ستبدى لك الأيام ما كنت جاهلا * ويأتيك بالأخبار من لم تزود
5. Al-Fashl dan al-Washl
Al-Washl adalah menyambungkan kalimat dengan kalimat yang lainnya dengan huruf wawu (Ahmad Hasyimi , 1994: 170-171). contoh:
يَاأَيُّهَا الَّذِينَ ءَامَنُوا اتَّقُوا اللهَ وَكُونُوا مَعَ الصَّادِقِينَ (التوبة:119)
Al-Fashl adalah kebalikan dari al-washl, yakni tidak menyambungkan antara dua kalimat, contoh:
وَلاَتَسْتَوِي الْحَسَنَةُ وَلاَالسَّيِّئَةُ ادْفَعْ بِالَّتِي هِيَ أَحْسَنُ فَإِذَا الَّذِي بَيْنَكَ وَبَيْنَهُ عَدَاوَةٌ كَأَنَّهُ وَلِيٌّ حَمِيمٌ (فصلت:34)

BAB III
PENUTUP

3.1. Kesimpulan
‘Ilmu Ma’âni adalah dasar-dasar dan kaidah-kaidah yang menjelaskan pola kalimat berbahasa Arab agar bisa disesuaikan dengan kondisi dan tujuan yang dikehendaki penutur.

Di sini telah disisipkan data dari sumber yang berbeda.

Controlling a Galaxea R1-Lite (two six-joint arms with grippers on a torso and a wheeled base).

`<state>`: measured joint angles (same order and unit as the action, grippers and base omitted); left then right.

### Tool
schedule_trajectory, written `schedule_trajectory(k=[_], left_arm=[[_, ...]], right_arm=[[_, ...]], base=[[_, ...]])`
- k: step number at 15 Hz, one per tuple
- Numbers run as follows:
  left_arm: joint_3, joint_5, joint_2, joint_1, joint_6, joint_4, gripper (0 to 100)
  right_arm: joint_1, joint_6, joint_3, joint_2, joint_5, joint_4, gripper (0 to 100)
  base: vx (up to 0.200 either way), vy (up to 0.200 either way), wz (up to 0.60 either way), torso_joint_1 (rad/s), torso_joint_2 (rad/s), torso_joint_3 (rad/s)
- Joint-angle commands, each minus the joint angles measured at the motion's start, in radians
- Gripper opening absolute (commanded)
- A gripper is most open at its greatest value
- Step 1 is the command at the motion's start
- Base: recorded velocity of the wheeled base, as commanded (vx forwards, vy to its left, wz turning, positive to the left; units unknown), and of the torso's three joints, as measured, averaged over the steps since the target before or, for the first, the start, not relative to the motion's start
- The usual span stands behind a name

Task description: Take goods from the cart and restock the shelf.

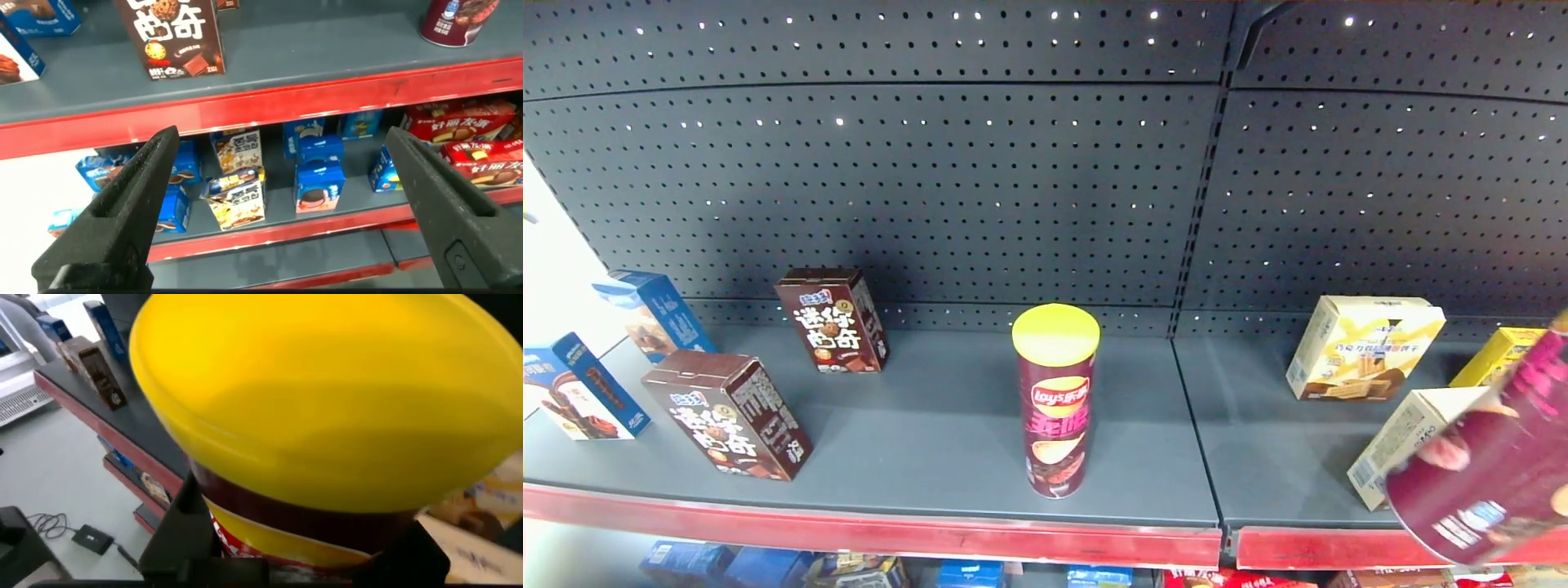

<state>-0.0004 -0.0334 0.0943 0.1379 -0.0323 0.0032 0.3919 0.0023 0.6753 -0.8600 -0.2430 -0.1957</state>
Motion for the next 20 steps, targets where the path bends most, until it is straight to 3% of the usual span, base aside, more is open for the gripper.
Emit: schedule_trajectory(k=[1,5,8,14,20], left_arm=[[-0.001,0.0,0.002,0.0,0.0,0.0,100],[0.0,0.0,0.002,0.0,0.0,0.0,100],[-0.001,0.0,0.002,0.0,0.0,0.0,100],[0.0,0.0,0.002,0.0,0.0,0.0,100],[0.0,0.0,0.002,0.0,0.0,0.0,100]], right_arm=[[0.064,-0.038,-0.086,-0.31,0.017,-0.34,0],[0.168,-0.035,-0.091,-0.458,0.06,-0.495,0],[0.157,-0.038,-0.059,-0.551,0.064,-0.544,0],[0.153,-0.058,0.087,-0.714,0.062,-0.55,0],[0.179,-0.091,0.263,-0.878,0.129,-0.551,0]], base=[[0.0,0.0,0.0,0.0,0.0,0.0],[0.0,0.0,0.0,0.0,0.0,0.0],[0.0,0.0,0.0,0.0,0.0,0.0],[0.0,0.0,0.0,0.0,0.0,0.0],[0.0,0.0,0.0,0.0,0.0,0.0]])
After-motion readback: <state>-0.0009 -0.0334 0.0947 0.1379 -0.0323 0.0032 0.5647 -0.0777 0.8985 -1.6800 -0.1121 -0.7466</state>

Tujuan ‘ilmu al-ma’âni adalah menghindari kesalahan dalam pemaknaan yang dikehendaki penutur yang disampaikan kepada lawan tutur.

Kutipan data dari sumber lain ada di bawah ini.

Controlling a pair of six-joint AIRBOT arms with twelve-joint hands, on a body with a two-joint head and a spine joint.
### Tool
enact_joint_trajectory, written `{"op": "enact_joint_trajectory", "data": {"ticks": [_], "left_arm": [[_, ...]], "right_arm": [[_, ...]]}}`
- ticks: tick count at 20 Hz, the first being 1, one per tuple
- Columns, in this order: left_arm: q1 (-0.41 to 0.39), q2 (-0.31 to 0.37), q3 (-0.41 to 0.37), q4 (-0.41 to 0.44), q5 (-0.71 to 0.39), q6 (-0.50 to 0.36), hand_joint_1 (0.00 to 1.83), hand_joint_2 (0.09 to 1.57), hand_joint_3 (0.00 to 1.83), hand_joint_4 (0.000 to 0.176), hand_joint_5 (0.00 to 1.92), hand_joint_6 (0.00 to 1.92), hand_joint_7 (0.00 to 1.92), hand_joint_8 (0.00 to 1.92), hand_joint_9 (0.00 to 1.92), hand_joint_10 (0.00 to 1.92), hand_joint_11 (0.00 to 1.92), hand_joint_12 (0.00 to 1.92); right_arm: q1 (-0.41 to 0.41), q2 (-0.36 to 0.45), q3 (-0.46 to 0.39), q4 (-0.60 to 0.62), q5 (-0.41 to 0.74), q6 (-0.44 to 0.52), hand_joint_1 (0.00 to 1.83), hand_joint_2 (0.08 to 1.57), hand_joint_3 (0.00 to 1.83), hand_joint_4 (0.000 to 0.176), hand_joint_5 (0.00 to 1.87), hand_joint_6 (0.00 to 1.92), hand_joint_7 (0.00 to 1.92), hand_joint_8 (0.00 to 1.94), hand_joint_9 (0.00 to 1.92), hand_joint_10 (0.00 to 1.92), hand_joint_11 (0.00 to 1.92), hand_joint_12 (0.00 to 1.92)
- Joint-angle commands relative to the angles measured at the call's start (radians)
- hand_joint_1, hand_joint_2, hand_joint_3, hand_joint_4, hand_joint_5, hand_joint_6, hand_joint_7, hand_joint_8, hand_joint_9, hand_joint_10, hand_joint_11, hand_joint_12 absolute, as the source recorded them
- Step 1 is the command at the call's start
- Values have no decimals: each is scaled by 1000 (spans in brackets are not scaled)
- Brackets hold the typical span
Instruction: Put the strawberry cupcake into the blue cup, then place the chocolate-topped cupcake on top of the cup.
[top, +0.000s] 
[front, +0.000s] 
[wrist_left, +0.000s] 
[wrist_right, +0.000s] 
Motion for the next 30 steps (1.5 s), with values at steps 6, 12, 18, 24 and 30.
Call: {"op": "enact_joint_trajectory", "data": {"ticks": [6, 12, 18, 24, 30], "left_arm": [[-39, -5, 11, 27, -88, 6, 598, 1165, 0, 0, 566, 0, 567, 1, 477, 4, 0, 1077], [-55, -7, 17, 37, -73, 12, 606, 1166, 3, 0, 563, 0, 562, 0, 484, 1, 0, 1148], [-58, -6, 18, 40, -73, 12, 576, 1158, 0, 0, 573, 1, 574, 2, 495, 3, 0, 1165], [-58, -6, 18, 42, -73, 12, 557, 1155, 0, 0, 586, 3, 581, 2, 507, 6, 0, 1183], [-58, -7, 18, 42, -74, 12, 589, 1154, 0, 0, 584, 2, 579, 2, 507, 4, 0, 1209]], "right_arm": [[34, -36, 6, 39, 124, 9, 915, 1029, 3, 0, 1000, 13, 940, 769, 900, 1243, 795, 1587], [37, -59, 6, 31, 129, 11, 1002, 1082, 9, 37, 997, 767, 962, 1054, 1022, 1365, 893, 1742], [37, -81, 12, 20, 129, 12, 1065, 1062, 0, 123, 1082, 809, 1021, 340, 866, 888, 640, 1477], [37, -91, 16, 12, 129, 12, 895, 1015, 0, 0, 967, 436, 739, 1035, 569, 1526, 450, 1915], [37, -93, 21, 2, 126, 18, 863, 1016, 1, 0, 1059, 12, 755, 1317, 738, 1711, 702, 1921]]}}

Dari terminologi ‘ilmu al-ma’âni yang ingin menyelaraskan antara teks dan konteks, maka obyek kajiannya-pun berkisar pada pola-pola kalimat berbahasa arab dilihat dari pernyataan makna dasar ashly, bukan tab’iy yang dikehendaki oleh penutur. Menurut as-Sakkâki, yang dikehendaki oleh pembacaan model ma’âni bukan pada struktur kalimat itu sendiri, akan tetapi terdapat pada “makna” yang terkandung dalam sebuah tuturan. Jadi yang terpenting dalam pembacaan ma’ani adalah pemahaman pendengar terhadap tuturan penutur dengan pemahaman yang benar, bukan pada tuturan itu secara otonom
Adapun objek kajian Ilmu Ma’ani adalah tema-tema berikut,
a) Kalâm Khabar
b) Kalâm Insya’
c) al-Qishr
d) Îjaz, Ithnab
e) Musâwah.

DAFTAR PUSTAKA

 Banna’, Haddam. Al-Balâghah: fi ‘Ilm al-Ma’ani. Ponorogo: Darussalam Press.

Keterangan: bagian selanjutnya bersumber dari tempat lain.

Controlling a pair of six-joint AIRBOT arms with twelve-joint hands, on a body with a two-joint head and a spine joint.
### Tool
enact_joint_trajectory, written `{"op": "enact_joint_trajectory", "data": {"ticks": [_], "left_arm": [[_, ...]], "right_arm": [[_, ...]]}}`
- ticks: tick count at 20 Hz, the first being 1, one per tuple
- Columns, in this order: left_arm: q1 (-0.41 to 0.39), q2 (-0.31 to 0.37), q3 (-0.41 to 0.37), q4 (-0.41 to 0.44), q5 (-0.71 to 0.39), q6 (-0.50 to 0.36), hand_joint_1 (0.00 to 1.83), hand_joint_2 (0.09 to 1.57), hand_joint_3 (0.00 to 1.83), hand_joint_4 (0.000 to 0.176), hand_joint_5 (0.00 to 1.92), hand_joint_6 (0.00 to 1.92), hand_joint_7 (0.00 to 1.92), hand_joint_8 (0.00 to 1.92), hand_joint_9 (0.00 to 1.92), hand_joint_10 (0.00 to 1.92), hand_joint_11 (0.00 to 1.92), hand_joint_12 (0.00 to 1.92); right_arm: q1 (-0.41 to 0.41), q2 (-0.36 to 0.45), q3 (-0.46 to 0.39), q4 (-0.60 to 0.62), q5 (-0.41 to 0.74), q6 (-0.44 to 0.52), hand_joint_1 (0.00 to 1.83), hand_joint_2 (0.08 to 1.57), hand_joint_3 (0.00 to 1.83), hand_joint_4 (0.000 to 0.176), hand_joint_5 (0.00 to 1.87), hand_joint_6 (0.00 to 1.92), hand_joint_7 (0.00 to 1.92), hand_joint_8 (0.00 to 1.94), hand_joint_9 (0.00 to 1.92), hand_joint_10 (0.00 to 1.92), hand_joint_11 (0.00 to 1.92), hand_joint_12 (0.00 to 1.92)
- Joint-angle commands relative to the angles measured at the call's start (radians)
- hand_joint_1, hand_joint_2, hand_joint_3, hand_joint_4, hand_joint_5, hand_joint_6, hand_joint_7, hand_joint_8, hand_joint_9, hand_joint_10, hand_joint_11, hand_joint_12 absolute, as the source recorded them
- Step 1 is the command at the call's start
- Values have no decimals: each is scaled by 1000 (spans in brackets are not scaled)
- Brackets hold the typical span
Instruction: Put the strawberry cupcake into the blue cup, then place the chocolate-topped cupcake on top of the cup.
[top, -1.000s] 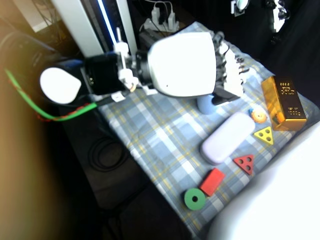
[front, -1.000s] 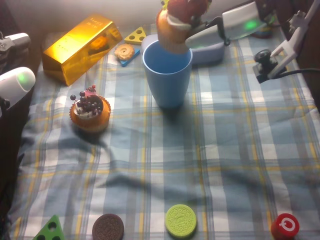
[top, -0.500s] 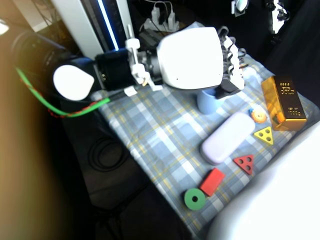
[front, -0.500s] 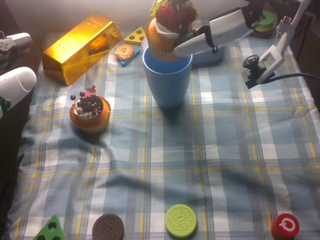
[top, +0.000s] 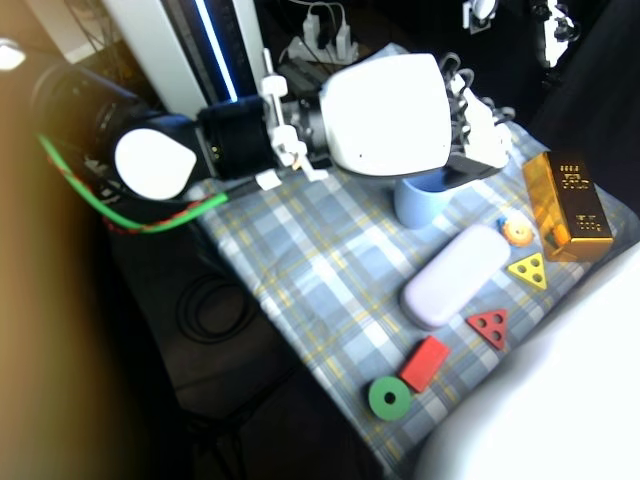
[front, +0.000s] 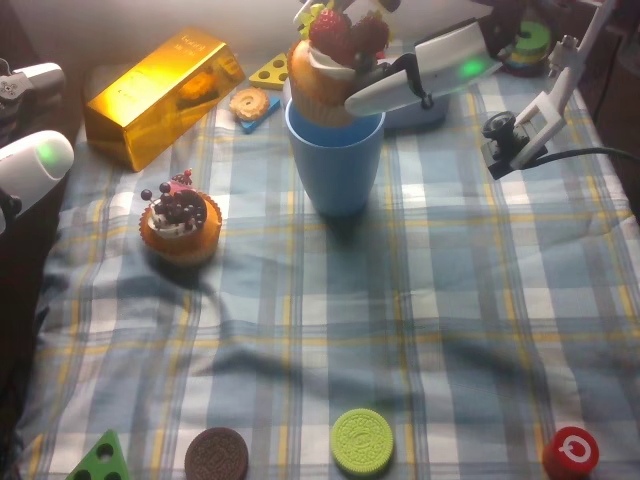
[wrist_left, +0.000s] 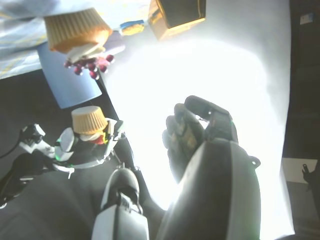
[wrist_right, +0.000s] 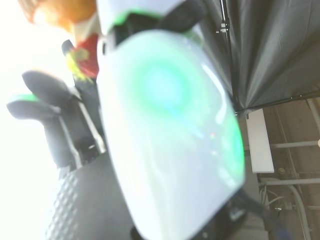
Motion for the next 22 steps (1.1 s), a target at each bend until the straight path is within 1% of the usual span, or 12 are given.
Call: {"op": "enact_joint_trajectory", "data": {"ticks": [1, 4, 7, 8, 9, 10, 11, 14, 16, 17, 19, 22], "left_arm": [[-7, -1, 6, 12, -120, -8, 591, 1154, 0, 0, 581, 0, 577, 1, 506, 3, 0, 1208], [-7, -1, 6, 12, -119, -8, 584, 1158, 1, 0, 577, 0, 568, 0, 491, 0, 0, 1179], [-7, -1, 6, 12, -119, -8, 601, 1159, 0, 0, 580, 1, 577, 3, 494, 3, 0, 1167], [-7, -1, 6, 12, -119, -8, 597, 1152, 0, 0, 581, 1, 576, 2, 491, 1, 0, 1154], [-7, -1, 6, 12, -119, -8, 589, 1154, 0, 0, 577, 0, 574, 1, 490, 1, 0, 1151], [-7, -2, 6, 12, -119, -8, 592, 1155, 0, 0, 577, 0, 575, 1, 494, 2, 0, 1172], [-7, -2, 6, 12, -119, -8, 579, 1161, 2, 0, 576, 0, 574, 0, 498, 3, 0, 1186], [-7, -1, 6, 12, -119, -8, 593, 1156, 0, 0, 583, 1, 582, 3, 514, 6, 0, 1221], [-7, -1, 6, 12, -118, -8, 594, 1159, 2, 0, 576, 0, 579, 1, 498, 0, 0, 1162], [-7, -1, 6, 12, -118, -8, 583, 1158, 1, 0, 578, 1, 581, 1, 501, 2, 0, 1167], [-7, -1, 6, 12, -118, -8, 587, 1161, 2, 0, 576, 0, 578, 0, 499, 1, 0, 1170], [-7, -1, 6, 12, -118, -8, 589, 1155, 0, 0, 572, 0, 572, 0, 488, 0, 0, 1140]], "right_arm": [[18, -2, 5, 45, 96, 13, 863, 1013, 0, 0, 1074, 13, 745, 1259, 702, 1658, 648, 1921], [18, -2, 6, 40, 94, 14, 817, 1007, 0, 0, 1067, 3, 757, 1301, 753, 1719, 724, 1921], [18, -2, 6, 35, 93, 15, 805, 988, 0, 0, 984, 0, 737, 800, 589, 1258, 419, 1772], [18, -2, 6, 35, 92, 15, 816, 976, 0, 0, 955, 9, 739, 427, 578, 737, 295, 1416], [18, -2, 6, 34, 92, 15, 819, 977, 0, 0, 908, 12, 761, 158, 629, 383, 253, 1259], [18, -2, 6, 34, 92, 15, 844, 950, 0, 0, 892, 4, 819, 59, 734, 275, 309, 1338], [18, -2, 7, 34, 92, 15, 845, 946, 0, 0, 857, 0, 791, 14, 715, 172, 270, 1311], [18, -2, 7, 33, 90, 15, 789, 926, 0, 0, 795, 0, 837, 5, 791, 38, 371, 1024], [18, -2, 8, 31, 89, 15, 790, 910, 1, 0, 703, 1, 779, 1, 702, 4, 317, 895], [18, -2, 8, 30, 89, 15, 802, 898, 0, 0, 677, 1, 769, 0, 712, 9, 365, 904], [18, -2, 8, 30, 89, 15, 857, 881, 0, 0, 639, 0, 719, 1, 666, 2, 268, 1065], [18, -2, 8, 30, 89, 15, 723, 870, 0, 0, 606, 0, 730, 2, 673, 3, 298, 1022]]}}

 Hasyimi, Ahmad. Jawâhir al-Balâghah.Beirut : Dâr al-Fikri. 1994.
 Jarim, ‘Ali dan Musthafa Amin. Al-Balâghah al-Wadhihah. Mesir:Dâr al-Ma’ârif. Cet.X. 1977.
 Keraf, Gorys. Diksi dan Gaya Bahasa. Jakarta: PT. Gramedia Pustaka Utama. Cet. XIV. 2004.
 Sakkâki, Yûsuf ibn Abi Bakar Ya’kub ibn ‘Ali. Miftâhul ‘Ulûm. Beirut : Dâru al-Kutub al-’Ilmiyyah. Cet. II. 1987.